- TO DO:
In the reply, include exactly the lines of the entries below from the first to the line with "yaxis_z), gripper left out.", that line included.

(Stored items)
————

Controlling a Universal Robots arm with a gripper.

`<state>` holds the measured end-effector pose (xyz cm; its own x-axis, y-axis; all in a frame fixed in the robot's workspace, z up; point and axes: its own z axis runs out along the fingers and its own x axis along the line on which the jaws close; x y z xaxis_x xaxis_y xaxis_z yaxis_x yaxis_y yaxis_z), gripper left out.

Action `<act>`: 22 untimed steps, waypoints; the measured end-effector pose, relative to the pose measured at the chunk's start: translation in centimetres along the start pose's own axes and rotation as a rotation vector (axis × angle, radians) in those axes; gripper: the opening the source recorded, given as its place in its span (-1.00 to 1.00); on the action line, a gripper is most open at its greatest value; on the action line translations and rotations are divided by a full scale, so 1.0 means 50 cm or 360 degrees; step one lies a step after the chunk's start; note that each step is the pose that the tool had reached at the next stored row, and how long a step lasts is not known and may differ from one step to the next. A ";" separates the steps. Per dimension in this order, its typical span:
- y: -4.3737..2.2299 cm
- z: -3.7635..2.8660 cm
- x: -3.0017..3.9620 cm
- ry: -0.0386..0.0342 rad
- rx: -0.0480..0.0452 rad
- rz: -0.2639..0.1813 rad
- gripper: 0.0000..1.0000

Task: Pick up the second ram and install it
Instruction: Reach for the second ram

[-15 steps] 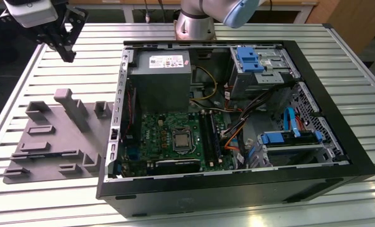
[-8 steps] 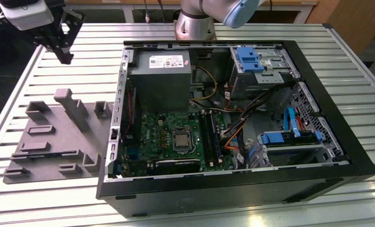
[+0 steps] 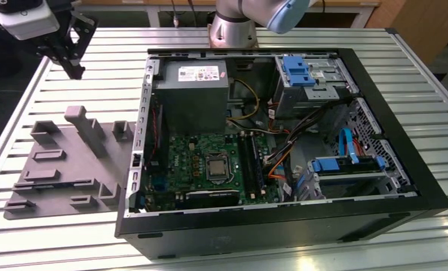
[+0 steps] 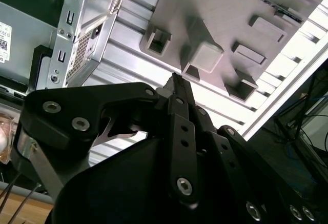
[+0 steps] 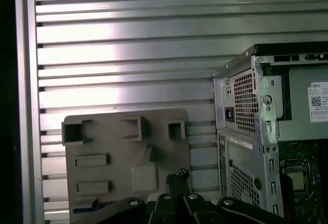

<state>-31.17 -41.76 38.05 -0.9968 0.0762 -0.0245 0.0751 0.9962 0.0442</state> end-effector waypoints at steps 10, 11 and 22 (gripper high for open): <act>-0.010 0.003 0.009 0.0000 0.0000 0.0000 -0.79; -0.011 0.003 0.010 0.0000 0.0000 0.0000 -0.79; -0.021 0.005 0.018 0.0000 0.0000 0.0000 -0.79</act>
<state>-32.15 -42.72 37.71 -0.9968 0.0762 -0.0245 0.0751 0.9962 0.0442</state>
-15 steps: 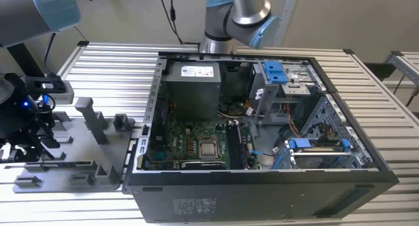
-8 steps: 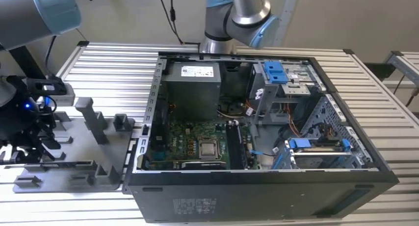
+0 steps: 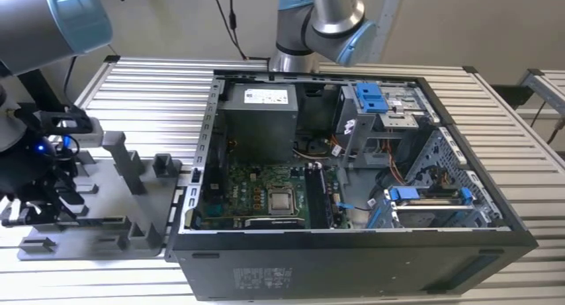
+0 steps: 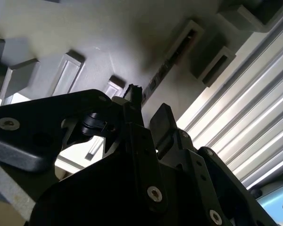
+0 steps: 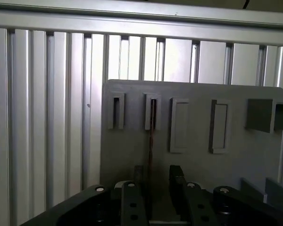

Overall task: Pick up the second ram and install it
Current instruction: 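Pick up the second ram and move it above second insertion slot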

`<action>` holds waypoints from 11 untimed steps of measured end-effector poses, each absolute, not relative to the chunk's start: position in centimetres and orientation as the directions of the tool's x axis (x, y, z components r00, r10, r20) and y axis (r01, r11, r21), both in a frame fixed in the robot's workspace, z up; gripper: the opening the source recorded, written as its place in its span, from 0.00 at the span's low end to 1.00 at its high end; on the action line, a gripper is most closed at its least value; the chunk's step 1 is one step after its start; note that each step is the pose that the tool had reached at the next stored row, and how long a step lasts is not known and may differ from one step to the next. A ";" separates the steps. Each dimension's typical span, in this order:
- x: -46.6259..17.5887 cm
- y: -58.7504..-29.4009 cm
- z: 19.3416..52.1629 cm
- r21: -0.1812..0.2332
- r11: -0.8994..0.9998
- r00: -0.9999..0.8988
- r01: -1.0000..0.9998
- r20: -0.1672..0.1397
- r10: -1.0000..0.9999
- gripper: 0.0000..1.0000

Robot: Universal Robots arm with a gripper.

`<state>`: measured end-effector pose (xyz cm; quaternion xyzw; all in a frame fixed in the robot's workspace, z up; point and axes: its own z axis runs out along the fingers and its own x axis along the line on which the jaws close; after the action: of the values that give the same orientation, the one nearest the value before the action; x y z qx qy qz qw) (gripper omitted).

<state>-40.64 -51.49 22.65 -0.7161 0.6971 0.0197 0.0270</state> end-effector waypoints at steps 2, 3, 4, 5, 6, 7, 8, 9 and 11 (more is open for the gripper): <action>-40.6 -51.5 22.4 -0.011 -0.027 0.027 -1.000 -0.066 -0.997 0.36; -40.6 -51.5 22.3 -0.011 -0.027 0.027 -1.000 -0.065 -0.997 0.36; -40.6 -51.5 22.2 -0.011 -0.027 0.027 -1.000 -0.065 -0.997 0.36; -40.7 -51.5 22.1 -0.011 -0.027 0.027 -1.000 -0.065 -0.997 0.36; -40.7 -51.5 21.9 -0.011 -0.027 0.027 -1.000 -0.065 -0.997 0.36; -40.7 -51.5 21.8 -0.011 -0.027 0.028 -1.000 -0.065 -0.997 0.36; -40.7 -51.5 21.7 -0.011 -0.028 0.028 -1.000 -0.064 -0.998 0.36; -40.8 -51.5 21.5 -0.011 -0.029 0.029 -1.000 -0.064 -0.998 0.36; -40.9 -51.5 21.3 -0.011 -0.034 0.034 -0.999 -0.063 -0.997 0.36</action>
<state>-40.89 -51.50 21.32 -0.7187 0.6946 0.0189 0.0258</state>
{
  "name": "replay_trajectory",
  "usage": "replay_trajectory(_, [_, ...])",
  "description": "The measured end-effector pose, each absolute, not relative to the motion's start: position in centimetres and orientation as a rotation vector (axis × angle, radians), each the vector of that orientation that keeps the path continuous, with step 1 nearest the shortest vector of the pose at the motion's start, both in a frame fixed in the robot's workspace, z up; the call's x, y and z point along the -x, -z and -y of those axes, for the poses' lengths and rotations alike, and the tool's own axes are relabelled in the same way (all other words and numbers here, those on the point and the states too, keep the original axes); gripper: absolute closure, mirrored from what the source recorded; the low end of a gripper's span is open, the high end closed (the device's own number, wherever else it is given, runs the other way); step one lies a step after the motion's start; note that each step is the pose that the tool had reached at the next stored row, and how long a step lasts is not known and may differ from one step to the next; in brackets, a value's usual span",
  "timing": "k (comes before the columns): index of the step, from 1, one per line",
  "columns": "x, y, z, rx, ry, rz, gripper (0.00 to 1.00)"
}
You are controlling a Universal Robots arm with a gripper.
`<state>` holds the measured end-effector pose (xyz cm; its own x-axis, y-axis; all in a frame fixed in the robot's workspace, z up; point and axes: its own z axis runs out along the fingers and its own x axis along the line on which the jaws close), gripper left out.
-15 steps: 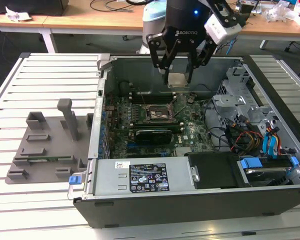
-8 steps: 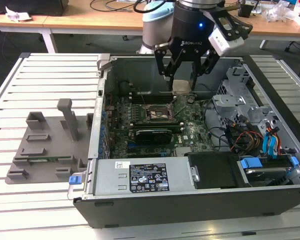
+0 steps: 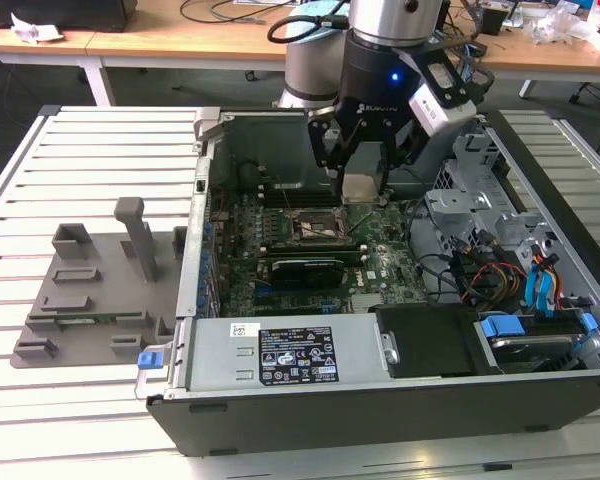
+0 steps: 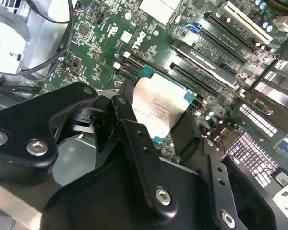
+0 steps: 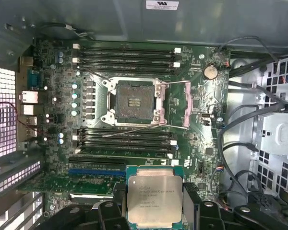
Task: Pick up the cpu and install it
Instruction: 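Pick up the cpu and move it towards the insertion slot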
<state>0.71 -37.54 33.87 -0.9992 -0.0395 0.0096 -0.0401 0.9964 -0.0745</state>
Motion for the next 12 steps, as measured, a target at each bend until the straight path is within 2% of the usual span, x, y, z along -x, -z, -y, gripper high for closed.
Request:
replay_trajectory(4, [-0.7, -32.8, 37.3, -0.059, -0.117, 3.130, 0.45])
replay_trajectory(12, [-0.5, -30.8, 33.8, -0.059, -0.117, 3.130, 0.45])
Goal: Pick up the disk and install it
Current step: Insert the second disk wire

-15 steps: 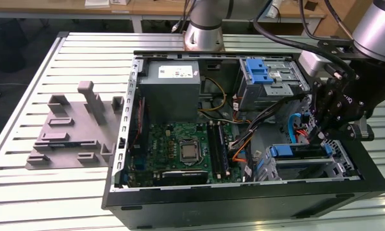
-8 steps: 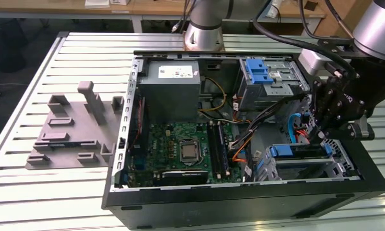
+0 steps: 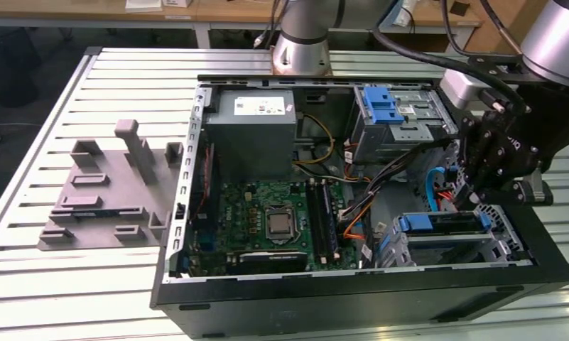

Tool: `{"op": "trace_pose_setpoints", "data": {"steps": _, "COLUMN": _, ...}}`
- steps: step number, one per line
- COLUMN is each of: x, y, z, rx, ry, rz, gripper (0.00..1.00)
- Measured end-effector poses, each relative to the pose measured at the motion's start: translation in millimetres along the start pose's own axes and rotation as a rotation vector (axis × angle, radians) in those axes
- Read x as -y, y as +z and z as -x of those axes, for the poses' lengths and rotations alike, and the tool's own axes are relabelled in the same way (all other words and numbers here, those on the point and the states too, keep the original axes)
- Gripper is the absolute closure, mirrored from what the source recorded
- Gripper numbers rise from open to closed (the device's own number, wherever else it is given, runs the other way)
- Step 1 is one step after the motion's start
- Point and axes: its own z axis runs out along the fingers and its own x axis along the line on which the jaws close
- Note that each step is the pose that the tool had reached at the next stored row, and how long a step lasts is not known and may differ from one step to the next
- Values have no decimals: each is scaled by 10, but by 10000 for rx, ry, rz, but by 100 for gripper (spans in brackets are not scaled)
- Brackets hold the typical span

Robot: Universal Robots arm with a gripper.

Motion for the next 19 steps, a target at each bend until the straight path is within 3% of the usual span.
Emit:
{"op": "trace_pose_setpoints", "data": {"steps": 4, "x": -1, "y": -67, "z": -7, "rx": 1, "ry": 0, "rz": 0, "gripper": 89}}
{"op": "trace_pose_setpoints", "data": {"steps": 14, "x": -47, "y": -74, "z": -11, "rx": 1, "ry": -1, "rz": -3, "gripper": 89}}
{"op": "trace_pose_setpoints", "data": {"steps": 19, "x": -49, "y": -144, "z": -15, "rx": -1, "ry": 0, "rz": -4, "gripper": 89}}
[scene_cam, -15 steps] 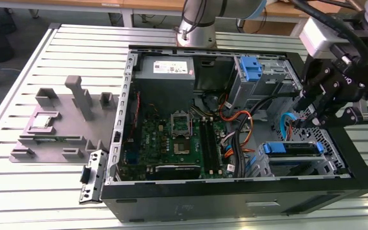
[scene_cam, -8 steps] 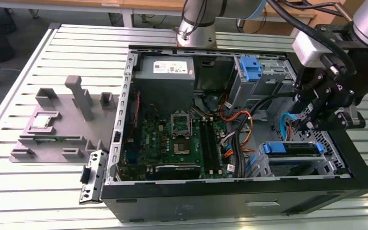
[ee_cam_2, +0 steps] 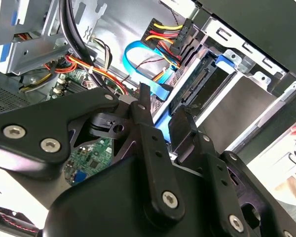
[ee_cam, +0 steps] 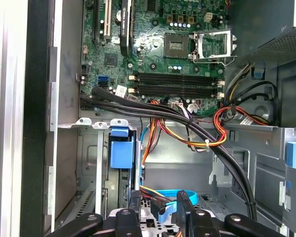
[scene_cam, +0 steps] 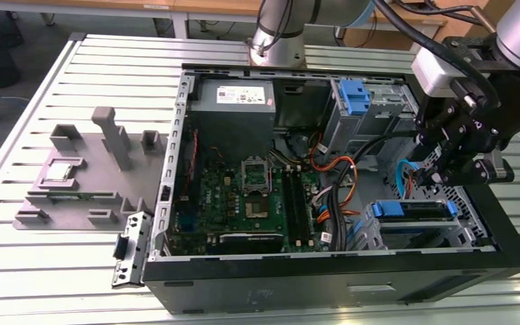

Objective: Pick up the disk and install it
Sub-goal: 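Insert the first disk wire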

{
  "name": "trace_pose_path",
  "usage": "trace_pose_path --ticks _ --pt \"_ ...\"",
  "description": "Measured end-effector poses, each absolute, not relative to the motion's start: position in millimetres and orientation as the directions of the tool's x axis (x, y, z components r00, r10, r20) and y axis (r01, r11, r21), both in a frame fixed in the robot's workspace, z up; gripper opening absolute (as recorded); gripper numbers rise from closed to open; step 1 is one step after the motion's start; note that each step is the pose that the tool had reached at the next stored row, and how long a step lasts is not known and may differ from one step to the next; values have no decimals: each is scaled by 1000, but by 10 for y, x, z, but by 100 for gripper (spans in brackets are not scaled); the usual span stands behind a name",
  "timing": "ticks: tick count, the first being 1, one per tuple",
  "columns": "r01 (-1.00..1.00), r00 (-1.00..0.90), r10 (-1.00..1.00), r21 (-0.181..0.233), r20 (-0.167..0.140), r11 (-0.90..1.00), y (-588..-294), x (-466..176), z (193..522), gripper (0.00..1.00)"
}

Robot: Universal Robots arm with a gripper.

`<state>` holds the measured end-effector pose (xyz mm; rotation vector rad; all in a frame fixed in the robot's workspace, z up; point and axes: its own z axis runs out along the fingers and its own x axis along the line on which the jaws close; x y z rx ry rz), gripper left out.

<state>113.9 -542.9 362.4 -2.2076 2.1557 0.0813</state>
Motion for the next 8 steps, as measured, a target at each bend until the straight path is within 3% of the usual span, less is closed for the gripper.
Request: trace_pose_path --ticks 8 --pt "-1000 24 -997 -3 -76 -24 -5422 1161 3604 42"
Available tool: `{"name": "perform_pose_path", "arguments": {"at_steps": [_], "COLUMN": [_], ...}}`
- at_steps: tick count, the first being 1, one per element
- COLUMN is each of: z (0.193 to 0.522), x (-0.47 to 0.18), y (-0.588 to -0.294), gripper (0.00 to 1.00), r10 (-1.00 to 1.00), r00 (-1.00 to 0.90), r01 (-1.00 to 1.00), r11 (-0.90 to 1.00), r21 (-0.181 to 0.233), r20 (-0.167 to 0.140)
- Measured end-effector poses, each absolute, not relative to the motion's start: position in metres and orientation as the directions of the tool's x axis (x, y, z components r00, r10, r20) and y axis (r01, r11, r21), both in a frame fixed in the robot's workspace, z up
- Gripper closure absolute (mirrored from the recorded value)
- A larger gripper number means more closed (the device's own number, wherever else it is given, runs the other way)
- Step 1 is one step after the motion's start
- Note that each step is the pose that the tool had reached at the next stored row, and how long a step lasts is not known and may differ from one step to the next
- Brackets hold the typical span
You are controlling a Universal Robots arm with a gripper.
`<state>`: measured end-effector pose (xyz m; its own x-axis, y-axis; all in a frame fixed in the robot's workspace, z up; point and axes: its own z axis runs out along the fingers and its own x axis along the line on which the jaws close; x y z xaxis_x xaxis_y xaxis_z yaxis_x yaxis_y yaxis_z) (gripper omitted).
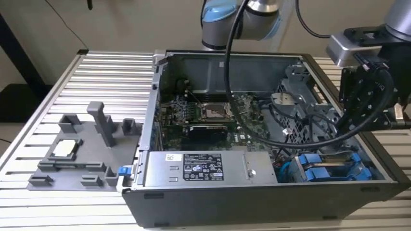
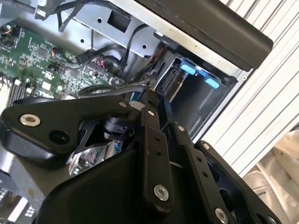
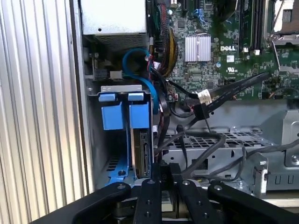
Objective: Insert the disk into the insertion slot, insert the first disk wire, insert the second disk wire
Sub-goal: 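Insert the first disk wire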
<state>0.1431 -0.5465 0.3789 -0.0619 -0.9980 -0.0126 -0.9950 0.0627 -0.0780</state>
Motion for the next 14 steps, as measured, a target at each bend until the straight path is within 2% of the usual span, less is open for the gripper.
{"name": "perform_pose_path", "arguments": {"at_steps": [3, 14], "z": [0.377, 0.375], "x": [0.144, 0.169], "y": [-0.547, -0.55], "gripper": [0.81, 0.81], "r10": [-0.996, -0.996], "r00": [-0.088, -0.089], "r01": [-0.993, -0.996], "r11": [0.089, 0.089], "r21": [-0.074, 0.021], "r20": [-0.012, -0.008]}}
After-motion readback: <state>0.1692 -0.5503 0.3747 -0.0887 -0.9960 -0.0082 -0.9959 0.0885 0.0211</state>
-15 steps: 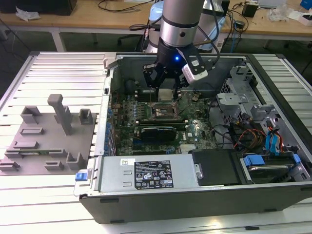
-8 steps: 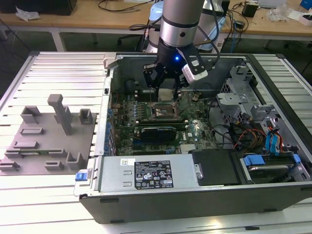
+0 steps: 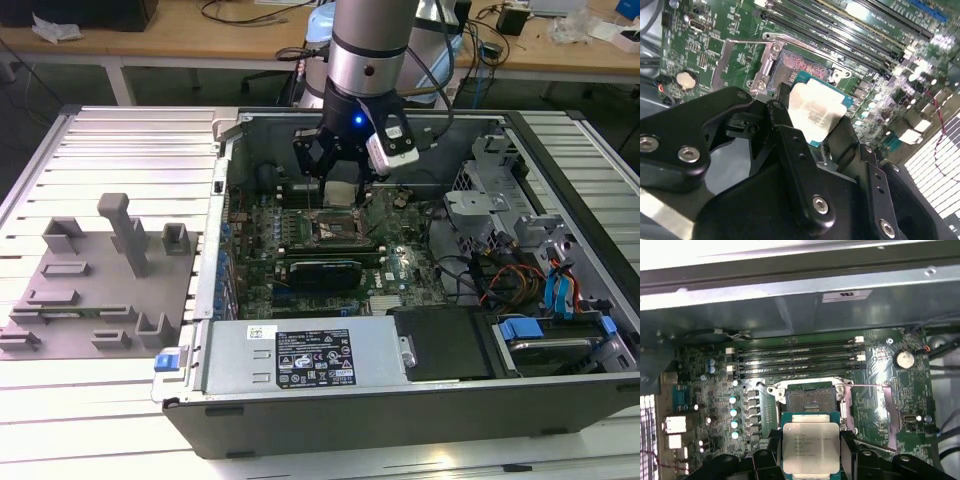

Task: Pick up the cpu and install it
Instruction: 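Place the cpu into insertion slot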

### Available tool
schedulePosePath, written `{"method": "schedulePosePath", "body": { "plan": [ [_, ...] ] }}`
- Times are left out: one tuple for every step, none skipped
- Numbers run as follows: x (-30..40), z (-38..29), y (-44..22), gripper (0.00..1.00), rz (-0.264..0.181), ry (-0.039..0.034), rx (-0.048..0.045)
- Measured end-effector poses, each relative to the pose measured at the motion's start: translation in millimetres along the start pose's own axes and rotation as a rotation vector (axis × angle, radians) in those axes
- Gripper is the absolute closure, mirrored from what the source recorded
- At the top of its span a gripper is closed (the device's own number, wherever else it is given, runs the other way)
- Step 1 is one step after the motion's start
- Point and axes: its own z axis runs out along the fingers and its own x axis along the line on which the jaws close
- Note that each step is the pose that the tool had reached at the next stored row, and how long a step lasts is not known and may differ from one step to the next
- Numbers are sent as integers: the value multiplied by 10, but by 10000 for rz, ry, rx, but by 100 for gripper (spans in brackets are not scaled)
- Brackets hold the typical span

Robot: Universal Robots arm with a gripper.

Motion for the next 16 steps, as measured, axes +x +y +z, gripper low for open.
{"method": "schedulePosePath", "body": {
  "plan": [
    [0,1,0,45,275,-13,-10],
    [0,2,0,45,537,-27,-21],
    [0,3,0,45,888,-45,-35],
    [0,4,0,45,1188,-60,-47],
    [0,4,0,45,1389,-70,-54],
    [0,5,0,45,1550,-78,-61],
    [0,5,0,45,1801,-91,-71],
    [0,5,0,45,2047,-104,-81],
    [0,6,0,45,2196,-111,-86],
    [0,6,0,45,2318,-117,-91],
    [0,6,0,45,2478,-125,-98],
    [0,7,0,45,2588,-131,-103],
    [0,6,0,45,2735,-138,-108],
    [0,7,0,45,2861,-145,-113],
    [0,7,0,45,3046,-154,-120],
    [0,7,0,45,3171,-160,-125]
  ]
}}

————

- TASK OUTPUT:
Controlling a Universal Robots arm with a gripper.

`<state>` holds the measured end-effector pose (xyz cm; its own x-axis, y-axis; all in a frame fixed in the robot's workspace, z up; point and axes: its own z axis runs out along the fingers and its own x axis along the line on which the jaws close; x y z xaxis_x xaxis_y xaxis_z yaxis_x yaxis_y yaxis_z), gripper left out.

No further output is required here.